Cornelia de Lange syndrome (CdLS) is a genetic disorder that affects many organs, leading to various clinical presentations.
Based on the provided reference, Cornelia de Lange syndrome (CdLS) was initially described in 1933. It is classified as a rare genetic disorder that impacts multiple organ systems within the body.
Understanding CdLS
CdLS is characterized by a wide range of physical, intellectual, and behavioral challenges. The severity of these features can vary significantly from one individual to another. The genetic changes responsible for CdLS primarily affect the development of various parts of the body before birth and throughout life.
Typical Features of CdLS
According to the reference, individuals with CdLS often present with several characteristic features. These can include:
- Restricted Growth: Individuals with CdLS typically experience slower growth both before and after birth, resulting in short stature.
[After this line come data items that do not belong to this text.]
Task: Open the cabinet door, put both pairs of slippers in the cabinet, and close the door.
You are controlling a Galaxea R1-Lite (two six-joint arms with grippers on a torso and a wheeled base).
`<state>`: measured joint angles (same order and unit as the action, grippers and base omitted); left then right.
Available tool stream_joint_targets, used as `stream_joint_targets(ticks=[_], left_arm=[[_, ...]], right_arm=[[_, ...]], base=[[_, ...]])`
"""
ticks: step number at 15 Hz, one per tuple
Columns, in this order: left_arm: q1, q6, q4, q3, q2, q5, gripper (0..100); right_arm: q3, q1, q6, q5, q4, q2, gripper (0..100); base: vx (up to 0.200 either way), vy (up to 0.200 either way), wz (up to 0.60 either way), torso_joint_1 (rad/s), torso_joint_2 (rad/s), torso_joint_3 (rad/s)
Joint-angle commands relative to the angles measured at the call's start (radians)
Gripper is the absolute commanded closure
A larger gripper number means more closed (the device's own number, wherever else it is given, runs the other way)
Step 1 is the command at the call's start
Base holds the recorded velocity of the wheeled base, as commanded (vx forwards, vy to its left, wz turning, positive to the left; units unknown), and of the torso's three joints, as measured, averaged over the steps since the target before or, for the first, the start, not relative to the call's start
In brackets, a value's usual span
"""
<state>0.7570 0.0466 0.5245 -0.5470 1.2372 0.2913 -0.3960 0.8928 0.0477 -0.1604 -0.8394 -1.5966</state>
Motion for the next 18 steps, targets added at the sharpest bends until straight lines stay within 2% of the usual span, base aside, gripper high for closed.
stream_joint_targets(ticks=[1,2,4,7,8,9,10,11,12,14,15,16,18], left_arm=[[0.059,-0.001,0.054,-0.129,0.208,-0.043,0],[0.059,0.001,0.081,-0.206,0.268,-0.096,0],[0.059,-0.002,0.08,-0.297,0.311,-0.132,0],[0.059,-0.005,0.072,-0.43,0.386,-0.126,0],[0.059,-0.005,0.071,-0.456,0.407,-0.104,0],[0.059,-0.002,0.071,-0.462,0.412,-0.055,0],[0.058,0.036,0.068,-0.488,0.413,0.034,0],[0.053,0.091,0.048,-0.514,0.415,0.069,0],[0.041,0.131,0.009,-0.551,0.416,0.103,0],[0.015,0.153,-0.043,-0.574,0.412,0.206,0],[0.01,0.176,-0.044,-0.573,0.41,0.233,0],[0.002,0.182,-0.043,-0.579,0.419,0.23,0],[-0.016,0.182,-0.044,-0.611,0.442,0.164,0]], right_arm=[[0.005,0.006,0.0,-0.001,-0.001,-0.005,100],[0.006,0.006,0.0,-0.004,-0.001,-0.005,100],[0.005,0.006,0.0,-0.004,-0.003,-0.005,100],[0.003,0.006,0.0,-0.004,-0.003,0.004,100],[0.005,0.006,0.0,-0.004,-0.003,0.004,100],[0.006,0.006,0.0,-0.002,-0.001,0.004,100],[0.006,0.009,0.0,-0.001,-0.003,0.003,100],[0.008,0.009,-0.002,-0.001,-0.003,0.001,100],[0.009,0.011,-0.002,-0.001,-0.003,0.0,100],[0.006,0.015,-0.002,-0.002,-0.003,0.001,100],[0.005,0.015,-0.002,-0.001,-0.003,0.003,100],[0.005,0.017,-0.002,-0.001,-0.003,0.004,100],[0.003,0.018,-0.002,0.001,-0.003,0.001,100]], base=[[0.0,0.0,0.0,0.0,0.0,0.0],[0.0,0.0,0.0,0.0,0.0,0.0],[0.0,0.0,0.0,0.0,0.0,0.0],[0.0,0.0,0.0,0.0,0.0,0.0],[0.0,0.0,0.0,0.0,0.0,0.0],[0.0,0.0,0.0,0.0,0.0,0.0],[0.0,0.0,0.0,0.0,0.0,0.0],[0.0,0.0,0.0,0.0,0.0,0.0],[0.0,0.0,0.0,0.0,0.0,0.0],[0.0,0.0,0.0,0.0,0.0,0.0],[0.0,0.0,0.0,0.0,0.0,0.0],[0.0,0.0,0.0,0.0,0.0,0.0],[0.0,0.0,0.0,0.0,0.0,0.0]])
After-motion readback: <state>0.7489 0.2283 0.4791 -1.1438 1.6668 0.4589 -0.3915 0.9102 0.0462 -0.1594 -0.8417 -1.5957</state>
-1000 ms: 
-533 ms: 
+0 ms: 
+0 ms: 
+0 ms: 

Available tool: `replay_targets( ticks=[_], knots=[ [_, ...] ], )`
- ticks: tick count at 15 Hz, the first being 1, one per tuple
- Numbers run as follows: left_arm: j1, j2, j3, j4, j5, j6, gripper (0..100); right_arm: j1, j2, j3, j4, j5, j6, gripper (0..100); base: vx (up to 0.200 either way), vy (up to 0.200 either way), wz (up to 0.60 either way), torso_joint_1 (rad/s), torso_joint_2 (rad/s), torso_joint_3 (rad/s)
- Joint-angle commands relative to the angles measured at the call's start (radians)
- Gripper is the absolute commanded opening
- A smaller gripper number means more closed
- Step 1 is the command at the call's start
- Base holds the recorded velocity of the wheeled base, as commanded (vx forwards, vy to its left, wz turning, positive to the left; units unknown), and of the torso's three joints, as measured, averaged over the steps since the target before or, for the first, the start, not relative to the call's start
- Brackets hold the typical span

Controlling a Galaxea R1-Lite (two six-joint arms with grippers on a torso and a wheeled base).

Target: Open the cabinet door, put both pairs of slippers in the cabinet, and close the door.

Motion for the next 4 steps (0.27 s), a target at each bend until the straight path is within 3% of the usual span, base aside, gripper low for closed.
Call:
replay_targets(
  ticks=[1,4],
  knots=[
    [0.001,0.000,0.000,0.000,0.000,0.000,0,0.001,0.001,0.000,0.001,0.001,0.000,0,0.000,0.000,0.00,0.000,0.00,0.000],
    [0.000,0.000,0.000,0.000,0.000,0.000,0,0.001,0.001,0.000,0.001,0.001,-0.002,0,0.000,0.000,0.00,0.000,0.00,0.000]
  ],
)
- Intellectual Disability: Most individuals with CdLS have some degree of intellectual disability, ranging from mild to severe.
- Craniofacial Abnormalities: Specific facial features are common, such as thin, arched eyebrows that meet in the middle (synophrys), long eyelashes, a short nose with a broad tip, a thin upper lip, and down-turned corners of the mouth.
- Hirsutism: Excess body hair is a frequent finding.
Why "Genetic Disorder"?
Being a genetic disorder means that CdLS is caused by changes in specific genes. These gene changes disrupt normal development and function, leading to the wide array of symptoms seen in affected individuals. Because it's genetic, it can sometimes run in families, although many cases occur spontaneously.
In summary, Cornelia de Lange syndrome is a complex condition with a range of physical and developmental characteristics, originating from genetic alterations and affecting various body systems.